Discussion Intel Meteor, Arrow, Lunar & Panther Lakes Discussion Threads

Tigerick · Aug 22, 2022

As Hot Chips 34 starting this week, Intel will unveil technical information of upcoming Meteor Lake (MTL) and Arrow Lake (ARL), new generation platform after Raptor Lake. Both MTL and ARL represent new direction which Intel will move to multiple chiplets and combine as one SoC platform.

MTL also represents new compute tile that based on Intel 4 process which is based on EUV lithography, a first from Intel. Intel expects to ship MTL mobile SoC in 2023.

ARL will come after MTL so Intel should be shipping it in 2024, that is what Intel roadmap is telling us. ARL compute tile will be manufactured by Intel 20A process, a first from Intel to use GAA transistors called RibbonFET.

Comparison of upcoming Intel's U-series CPU: Core Ultra 100U, Lunar Lake and Panther Lake

Model	Code-Name	Date	TDP	Node	Tiles	Main Tile	CPU	LP E-Core	LLC	GPU	Xe-cores
Core Ultra 100U	Meteor Lake	Q4 2023	15 - 57 W	Intel 4 + N5 + N6	4	tCPU	2P + 8E	2	12 MB	Intel Graphics	4
?	Lunar Lake	Q4 2024	17 - 30 W	N3B + N6	2	CPU + GPU & IMC	4P + 4E	0	8 MB	Arc	8
?	Panther Lake	Q1 2026 ?	?	Intel 18A + N3E	3	CPU + MC	4P + 8E	4	?	Arc	12

Comparison of die size of Each Tile of Meteor Lake, Arrow Lake, Lunar Lake and Panther Lake

	Meteor Lake	Arrow Lake (20A)	Arrow Lake (N3B)	Arrow Lake Refresh (N3B)	Lunar Lake	Panther Lake
Platform	Mobile H/U Only	Desktop Only	Desktop & Mobile H&HX	Desktop Only	Mobile U Only	Mobile H
Process Node	Intel 4	Intel 20A	TSMC N3B	TSMC N3B	TSMC N3B	Intel 18A
Date	Q4 2023	Q1 2025 ?	Desktop-Q4-2024 H&HX-Q1-2025	Q4 2025 ?	Q4 2024	Q1 2026 ?
Full Die	6P + 8P	6P + 8E ?	8P + 16E	8P + 32E	4P + 4E	4P + 8E
LLC	24 MB	24 MB ?	36 MB ?	?	8 MB	?
tCPU	66.48
tGPU	44.45
SoC	96.77
IOE	44.45
Total	252.15

Intel Core Ultra 100 - Meteor Lake

As mentioned by Tomshardware, TSMC will manufacture the I/O, SoC, and GPU tiles. That means Intel will manufacture only the CPU and Foveros tiles. (Notably, Intel calls the I/O tile an 'I/O Expander,' hence the IOE moniker.)

dullard · Mar 8, 2024

jpiniero said:
I was thinking it's either because there's a massive security hole in HT that Intel doesn't want to admit to right now or they are simply cutting costs by not doing the validation.

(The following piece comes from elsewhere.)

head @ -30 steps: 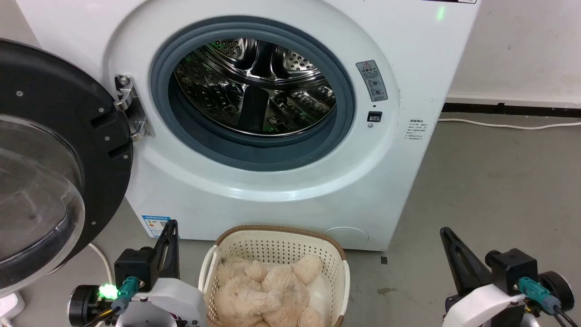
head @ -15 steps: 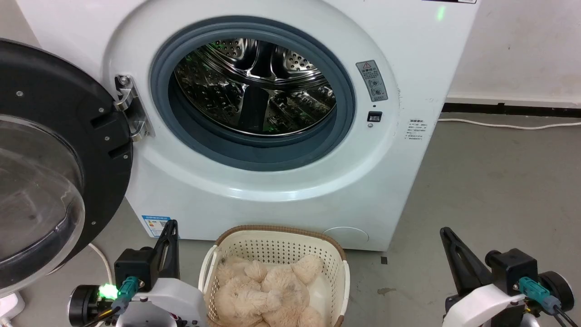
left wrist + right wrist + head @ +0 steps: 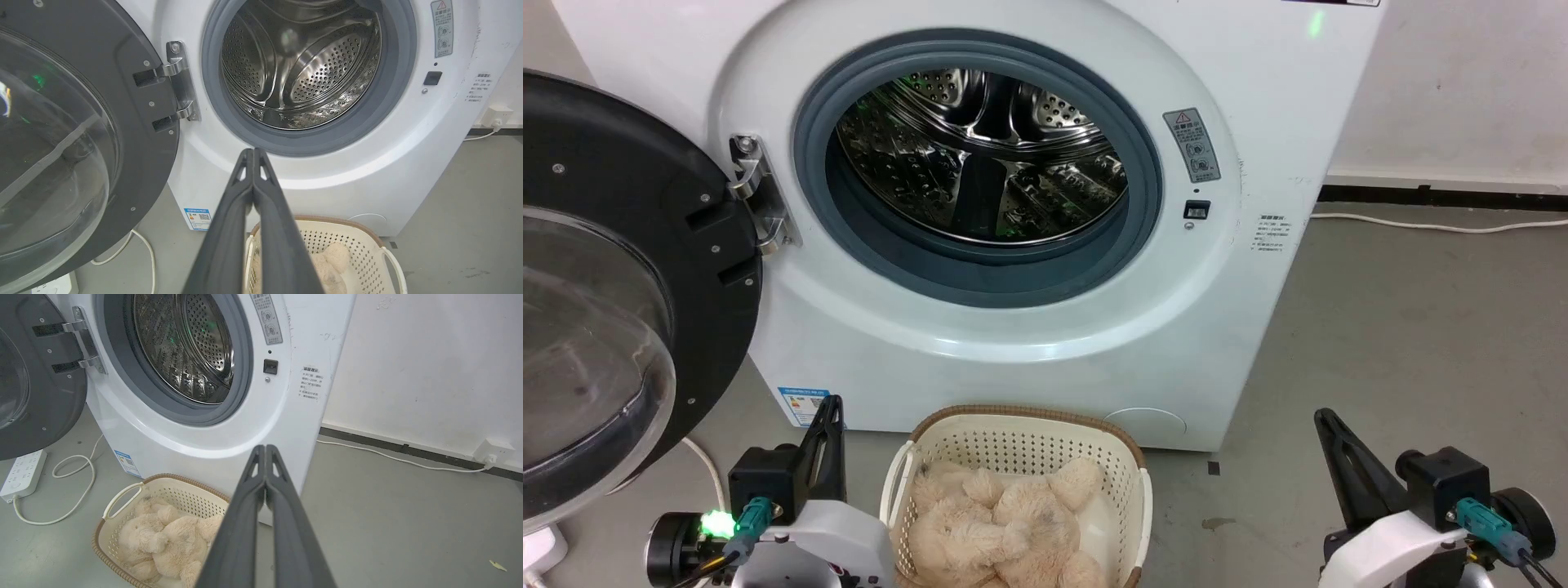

What is the latest in the performance impact of the spectre / meltdown mitigations? I don't follow that thread regularly. At least for a while at the start, there was a pretty big performance loss from the mitigations when hyperthreading was on.

Hyperthreading realistically is more of a 10% performance boost (ranges roughly from +30% in a few benchmarks to -10% in others, with typical average close to ~+10%). And that was before the mitigation performance losses. So how does the current spectre / meltdown mitigation performance loss compare to the potential hyperthreading gain? Potentially a wash?

reggie_fils_aime · Mar 8, 2024

Chalking up the loss of HT to apple alone is pretty silly; i think a more reasonable explanation has something to do with the utter lack of success that intel has with arresting power budgets in a way that scales with performance. If you're a company with a history of utterly catastrophic duds, you're on the back foot against AMD, and you NEED to have a successful generational launch to stop the coming tide of OEM mutiny - you axe the thing that makes it harder to hit performance goals. I'm not sure how it'll play out in marketing terms though (people generally like seeing big number, because that's more bigger and better and gooder)

naukkis · Mar 8, 2024

Big cores in hybrid designs are there to offer better thread performance. Using HT will nullify that as HT will split core thread performance to about half. Only beneficial case for HT in those hybrid designs are massively parallelized loads where single thread performance won't matter - and if power is limited it's more beneficial to assign that power to efficiency cores anyway for better total performance. Intel was actually slow to drop out HT, they should have done it as soon as they go to hybrid designs.

SiliconFly · Mar 8, 2024

adroc_thurston said:
It is, literally the entire reason it exist is mainline Mx compete part.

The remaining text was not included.